Monday, March 29, 2010

This is it ???

Things happened in last few weeks:-

1) Visa got delayed
2) Admission got fucked up
3) Higher studies...screwed up
4) Ok and last one...M IN A DEEP SHIT NOW !

So what shall i do now....ok lets have a look where things went wrong

Would/Should:-

1) I would have started this whole process bit early...may be 1 month before and finally got some buffer time for completing visa formalities
2) I should have been proactive in taking major decisions and start implementing them.
3) Would have given priority to what my heart says without the interruption of fucking brain.

I am not worried about the financial loss or time....I m worried about my dream which I have lost forever. I know deep in my heart that I'll try once again in future but doubt whether I'll get that strength to rise again or not. I confess that I became bit hopeless and sadist. I am not able to concentrate on things happening in present.
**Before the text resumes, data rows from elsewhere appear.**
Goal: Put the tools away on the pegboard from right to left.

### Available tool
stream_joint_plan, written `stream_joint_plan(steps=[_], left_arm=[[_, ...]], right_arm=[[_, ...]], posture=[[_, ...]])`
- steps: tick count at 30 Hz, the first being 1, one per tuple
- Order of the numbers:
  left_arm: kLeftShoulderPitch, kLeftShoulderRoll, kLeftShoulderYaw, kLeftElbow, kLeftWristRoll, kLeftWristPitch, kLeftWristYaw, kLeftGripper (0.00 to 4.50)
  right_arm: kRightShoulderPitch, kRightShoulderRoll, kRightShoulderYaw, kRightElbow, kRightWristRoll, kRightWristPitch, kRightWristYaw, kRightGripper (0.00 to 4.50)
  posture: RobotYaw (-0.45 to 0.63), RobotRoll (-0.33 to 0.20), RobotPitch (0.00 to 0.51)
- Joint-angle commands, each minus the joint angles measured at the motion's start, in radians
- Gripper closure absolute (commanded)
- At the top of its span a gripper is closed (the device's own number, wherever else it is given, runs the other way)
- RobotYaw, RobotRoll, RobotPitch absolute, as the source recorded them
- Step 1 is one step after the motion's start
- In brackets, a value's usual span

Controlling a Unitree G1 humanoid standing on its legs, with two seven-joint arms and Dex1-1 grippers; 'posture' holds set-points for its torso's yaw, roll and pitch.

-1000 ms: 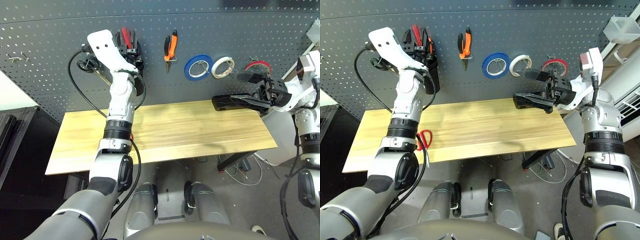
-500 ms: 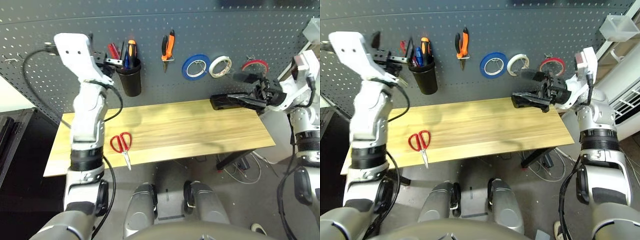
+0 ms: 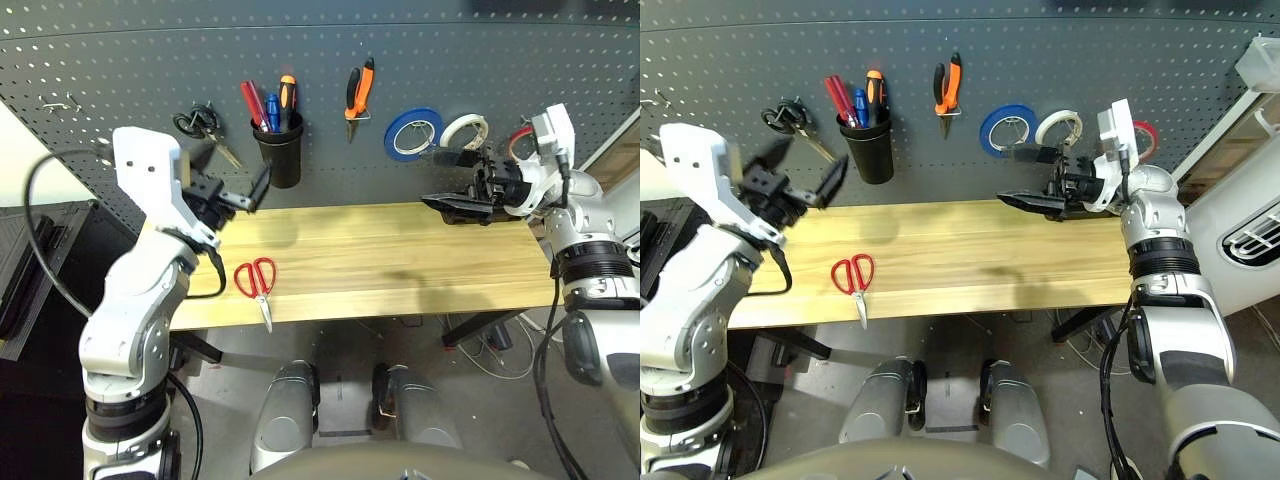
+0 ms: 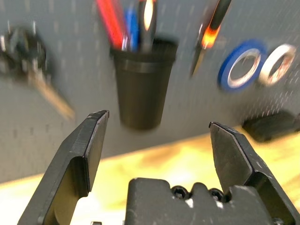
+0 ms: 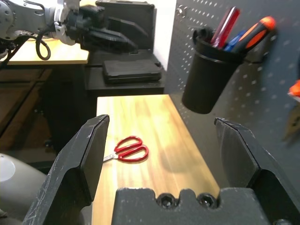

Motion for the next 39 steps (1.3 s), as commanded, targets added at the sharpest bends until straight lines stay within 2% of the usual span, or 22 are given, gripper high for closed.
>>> stream_joint_plan(steps=[1,4,8,13,19,20,25,30,39], left_arm=[[0.049,0.007,-0.022,0.062,0.010,0.042,0.000,0.04],[0.072,0.007,-0.035,0.112,0.032,0.054,0.012,0.04],[0.102,-0.030,-0.019,0.218,0.079,0.028,0.068,0.04],[0.106,-0.041,-0.037,0.349,0.135,-0.020,0.090,0.04],[0.130,-0.063,-0.030,0.393,0.159,-0.046,0.105,0.04],[0.125,-0.071,-0.027,0.429,0.169,-0.063,0.116,0.04],[0.080,-0.091,-0.029,0.597,0.212,-0.112,0.154,0.04],[-0.010,-0.112,-0.012,0.768,0.244,-0.155,0.202,0.04],[-0.104,-0.126,0.015,0.964,0.278,-0.228,0.274,0.04]], right_arm=[[0.026,0.010,0.036,-0.005,-0.048,-0.011,-0.026,0.00],[0.044,0.018,0.060,-0.020,-0.079,-0.009,-0.053,0.00],[0.094,0.028,0.100,-0.085,-0.115,0.014,-0.107,0.00],[0.195,0.021,0.115,-0.231,-0.100,0.070,-0.152,0.00],[0.291,-0.018,0.113,-0.371,-0.084,0.139,-0.172,0.00],[0.308,-0.029,0.116,-0.385,-0.090,0.138,-0.174,0.00],[0.355,-0.059,0.128,-0.440,-0.103,0.138,-0.193,0.00],[0.366,-0.060,0.143,-0.463,-0.097,0.128,-0.195,0.00],[0.380,-0.058,0.141,-0.525,-0.055,0.184,-0.218,0.00]], posture=[[0.12,0.000,0.158],[0.11,0.000,0.173],[0.08,0.000,0.206],[0.07,0.000,0.244],[0.05,0.000,0.275],[0.04,0.000,0.290],[0.03,0.000,0.297],[0.02,0.000,0.300],[0.00,0.000,0.296]])
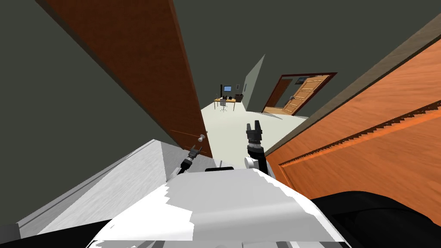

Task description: Pull the door open

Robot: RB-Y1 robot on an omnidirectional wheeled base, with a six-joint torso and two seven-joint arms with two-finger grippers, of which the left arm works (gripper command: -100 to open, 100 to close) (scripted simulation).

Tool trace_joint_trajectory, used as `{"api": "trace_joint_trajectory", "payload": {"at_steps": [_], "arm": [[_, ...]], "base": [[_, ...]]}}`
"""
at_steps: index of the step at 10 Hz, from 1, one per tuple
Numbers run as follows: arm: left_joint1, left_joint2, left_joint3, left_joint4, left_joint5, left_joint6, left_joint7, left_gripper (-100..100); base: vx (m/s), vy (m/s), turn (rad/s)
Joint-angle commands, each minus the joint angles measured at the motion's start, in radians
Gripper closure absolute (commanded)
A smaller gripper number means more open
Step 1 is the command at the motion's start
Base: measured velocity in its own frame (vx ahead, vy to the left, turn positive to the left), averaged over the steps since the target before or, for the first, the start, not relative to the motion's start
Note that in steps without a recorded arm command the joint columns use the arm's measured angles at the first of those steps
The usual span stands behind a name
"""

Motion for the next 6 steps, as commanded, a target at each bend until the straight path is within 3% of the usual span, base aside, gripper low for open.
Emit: {"api": "trace_joint_trajectory", "payload": {"at_steps": [1,3,4,5,6], "arm": [[-0.011,0.011,0.011,0.034,0.008,-0.021,-0.008,-100],[-0.02,0.037,0.033,0.063,0.023,-0.043,-0.006,-100],[-0.02,0.028,0.027,0.061,0.019,-0.039,-0.011,-100],[-0.001,0.025,0.059,0.046,0.017,-0.04,-0.008,-100],[-0.001,0.025,0.059,0.046,0.017,-0.04,-0.008,-100]], "base": [[-0.137,0.033,-0.036],[-0.116,0.075,-0.089],[-0.066,0.041,-0.018],[0.102,-0.063,-0.269],[0.142,-0.069,-0.106]]}}
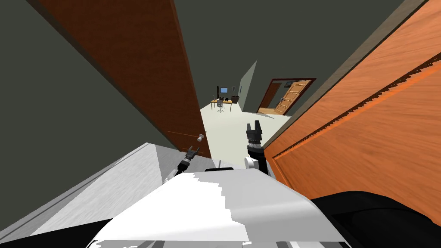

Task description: Pull the door open

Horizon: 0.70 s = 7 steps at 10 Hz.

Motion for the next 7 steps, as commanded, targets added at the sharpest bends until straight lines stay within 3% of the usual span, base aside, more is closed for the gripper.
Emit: {"api": "trace_joint_trajectory", "payload": {"at_steps": [1,4,7], "arm": [[0.018,-0.003,0.012,-0.029,-0.003,0.01,0.011,-100],[0.054,-0.01,0.072,-0.061,-0.009,0.013,0.019,-100],[0.085,-0.016,0.123,-0.089,-0.014,0.015,0.026,-100]], "base": [[0.118,-0.051,-0.05],[0.17,-0.054,-0.214],[0.125,0.003,-0.136]]}}
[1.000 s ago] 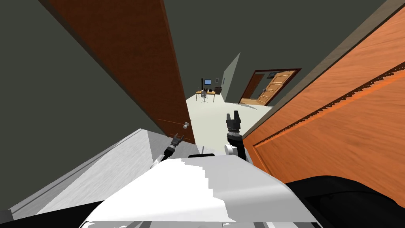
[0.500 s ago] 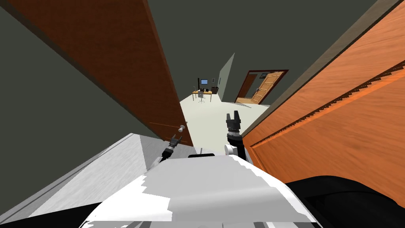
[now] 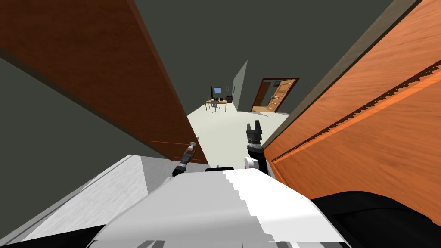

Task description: Pull the door open

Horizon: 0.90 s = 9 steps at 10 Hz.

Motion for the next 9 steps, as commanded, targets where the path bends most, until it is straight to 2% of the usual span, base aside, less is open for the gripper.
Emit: {"api": "trace_joint_trajectory", "payload": {"at_steps": [1,2,7,8,9], "arm": [[0.0,0.0,0.0,0.0,0.0,0.0,0.0,-100],[0.0,0.0,0.0,0.0,0.0,0.0,0.0,100],[0.0,0.0,0.0,0.0,0.0,0.0,0.0,100],[0.009,0.01,0.003,-0.004,0.0,-0.01,0.007,-100],[0.01,0.013,0.003,-0.006,-0.001,-0.013,0.01,-100]], "base": [[0.022,-0.001,0.013],[-0.033,-0.004,0.033],[-0.005,0.003,-0.001],[-0.107,-0.007,0.032],[-0.167,-0.006,0.035]]}}
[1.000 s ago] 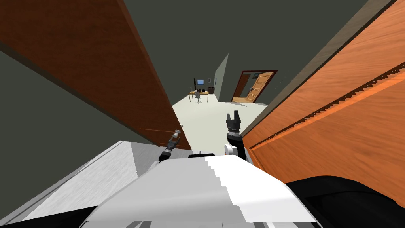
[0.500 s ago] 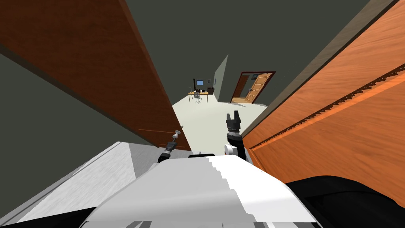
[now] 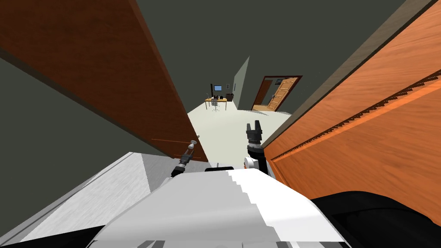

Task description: Pull the door open

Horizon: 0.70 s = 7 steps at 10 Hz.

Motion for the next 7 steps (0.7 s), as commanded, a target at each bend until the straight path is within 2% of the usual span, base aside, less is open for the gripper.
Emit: {"api": "trace_joint_trajectory", "payload": {"at_steps": [1,4,5,7], "arm": [[0.004,0.009,0.001,-0.003,-0.001,-0.011,0.008,-100],[0.013,0.027,0.002,-0.015,-0.005,-0.03,0.024,-100],[0.013,0.022,0.001,-0.017,-0.004,-0.023,0.021,-100],[0.013,0.027,0.018,-0.004,0.004,-0.031,0.017,-100]], "base": [[-0.18,0.011,0.034],[-0.203,0.041,0.044],[-0.083,0.012,0.009],[0.126,0.0,-0.106]]}}
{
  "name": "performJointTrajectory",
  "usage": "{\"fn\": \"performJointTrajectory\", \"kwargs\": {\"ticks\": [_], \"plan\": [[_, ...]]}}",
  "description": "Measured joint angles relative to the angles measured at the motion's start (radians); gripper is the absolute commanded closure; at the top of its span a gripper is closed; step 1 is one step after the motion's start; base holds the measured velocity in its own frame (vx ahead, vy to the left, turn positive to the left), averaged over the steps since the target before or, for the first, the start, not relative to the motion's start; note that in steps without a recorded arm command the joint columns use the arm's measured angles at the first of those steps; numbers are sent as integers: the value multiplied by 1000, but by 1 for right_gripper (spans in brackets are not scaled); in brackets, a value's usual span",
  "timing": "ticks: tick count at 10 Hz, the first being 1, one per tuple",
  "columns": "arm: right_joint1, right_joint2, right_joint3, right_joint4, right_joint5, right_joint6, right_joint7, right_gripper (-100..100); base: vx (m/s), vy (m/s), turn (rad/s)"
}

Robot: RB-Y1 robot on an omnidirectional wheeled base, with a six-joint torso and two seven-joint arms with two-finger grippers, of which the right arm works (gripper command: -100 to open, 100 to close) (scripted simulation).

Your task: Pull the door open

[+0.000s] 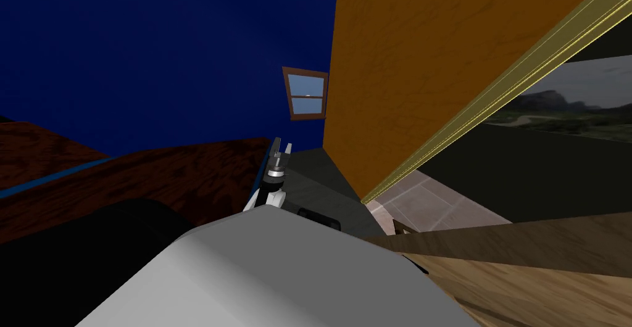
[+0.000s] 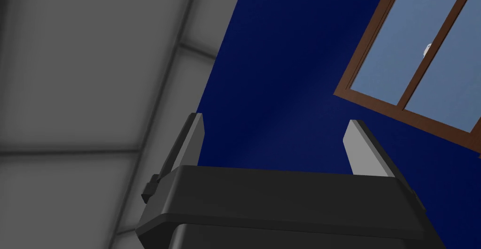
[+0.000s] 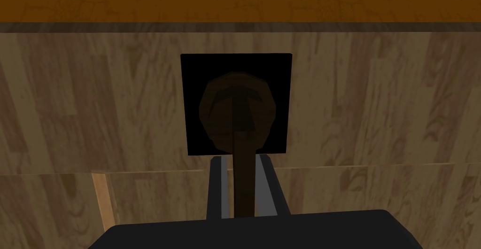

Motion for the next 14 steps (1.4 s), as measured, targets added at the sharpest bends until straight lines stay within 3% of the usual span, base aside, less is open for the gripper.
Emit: {"fn": "performJointTrajectory", "kwargs": {"ticks": [3, 7, 9, 12, 14], "plan": [[8, 22, -11, 22, -16, -18, 12, 100, -110, -18, 245], [11, 53, -23, 78, -36, -71, 22, 100, -170, 1, 200], [52, 66, -22, 18, -37, -57, 33, 100, -192, 14, 138], [33, 80, -25, 73, -42, -100, 34, 100, -224, 1, 106], [35, 91, -22, 83, -42, -119, 36, 100, -225, 26, 51]]}}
It's like waiting for nothing...bypassing my thoughts to a neutral zone, where I am finding myself bit comfortable. I don't want to think anymore about my career, future...etc from now onwards. I had enough of all this nonsense...you keep running for things and at last find yourself standing on the same place...BULLSHIT!.

God knows how many dreams gets shattered in this world daily...how many people dwell in depression everyday.... am just one single guy among them. That's not the way to screw up your present...things will never go the way we think. There will always be hidden reasons and phenomena which will affect the end result. You can't defend yourself...million probabilities, people around you affecting your decisions, the way system works...all these things are uncontrollable. We are mere microscopic creatures in front of them. Then why cry your heart out if you fail once or twice.

It's better if I keep myself mint and accept everything which comes out of ma way. Maybe in future again I'll try or show ma middle finger to these circumstances :)

Regards
G

3 comments:

Insight-Jim said...

very True..buddy...
keep ur cool..
All the very best for the future..
live ur present with all fun and excitement..
Things will come to pass...

Afterglow said...

Tx jim for dropping by :)

maglomaniac said...

Life has been fucking fuckers then why m I the one ending up fucked all the time;)
Dunno but your sense of cool is what has driven me always.Cause you have not faced a problem but a catastrophe.
"I am not worried about the financial loss or time....I m worried about my dream which I have lost forever."
Nobody loses his dream buddy and you as I know would never.Its like an ill treated snake which keeps rising its hood at times umpteen.Initially it feels all is lost but just knowing how far we had reached once keeps it going.
And yes life is a great teacher and you surely are on the right track learning most than atleast many of us here.